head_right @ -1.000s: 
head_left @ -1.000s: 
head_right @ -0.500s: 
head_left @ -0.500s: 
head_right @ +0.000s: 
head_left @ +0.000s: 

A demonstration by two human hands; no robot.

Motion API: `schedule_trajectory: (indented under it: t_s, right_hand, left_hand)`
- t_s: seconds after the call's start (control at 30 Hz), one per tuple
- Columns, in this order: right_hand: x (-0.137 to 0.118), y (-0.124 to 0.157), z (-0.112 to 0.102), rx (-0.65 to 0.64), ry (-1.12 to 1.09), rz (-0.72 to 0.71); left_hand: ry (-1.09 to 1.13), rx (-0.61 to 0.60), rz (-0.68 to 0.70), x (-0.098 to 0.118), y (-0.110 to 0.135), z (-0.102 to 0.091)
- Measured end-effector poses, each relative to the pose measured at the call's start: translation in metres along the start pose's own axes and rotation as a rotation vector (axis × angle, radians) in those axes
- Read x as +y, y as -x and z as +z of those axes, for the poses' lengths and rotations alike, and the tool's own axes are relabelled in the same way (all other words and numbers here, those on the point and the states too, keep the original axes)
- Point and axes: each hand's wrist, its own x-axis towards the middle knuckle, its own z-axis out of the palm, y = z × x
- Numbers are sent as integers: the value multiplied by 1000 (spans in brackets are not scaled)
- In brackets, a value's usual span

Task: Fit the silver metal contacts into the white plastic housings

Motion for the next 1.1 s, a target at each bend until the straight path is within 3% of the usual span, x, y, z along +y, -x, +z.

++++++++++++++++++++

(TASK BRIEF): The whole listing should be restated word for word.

(WRITTEN RESPONSE):
head_right @ -1.000s: 
head_left @ -1.000s: 
head_right @ -0.500s: 
head_left @ -0.500s: 
head_right @ +0.000s: 
head_left @ +0.000s: 

A demonstration by two human hands; no robot.

Motion API: `schedule_trajectory: (indented under it: t_s, right_hand, left_hand)`
- t_s: seconds after the call's start (control at 30 Hz), one per tuple
- Columns, in this order: right_hand: x (-0.137 to 0.118), y (-0.124 to 0.157), z (-0.112 to 0.102), rx (-0.65 to 0.64), ry (-1.12 to 1.09), rz (-0.72 to 0.71); left_hand: ry (-1.09 to 1.13), rx (-0.61 to 0.60), rz (-0.68 to 0.70), x (-0.098 to 0.118), y (-0.110 to 0.135), z (-0.102 to 0.091)
- Measured end-effector poses, each relative to the pose measured at the call's start: translation in metres along the start pose's own axes and rotation as a rotation vector (axis × angle, radians) in those axes
- Read x as +y, y as -x and z as +z of those axes, for the poses' lengths and rotations alike, and the tool's own axes are relabelled in the same way (all other words and numbers here, those on the point and the states too, keep the original axes)
- Point and axes: each hand's wrist, its own x-axis towards the middle knuckle, its own z-axis out of the palm, y = z × x
- Numbers are sent as integers: the value multiplied by 1000 (spans in brackets are not scaled)
- In brackets, a value's usual span

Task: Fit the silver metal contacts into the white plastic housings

Motion for the next 1.1 s, a target at each bend until the straight path is within 3% of the usual span, x, y, z along +y, -x, +z.

Nothing else is required to complete the exercise.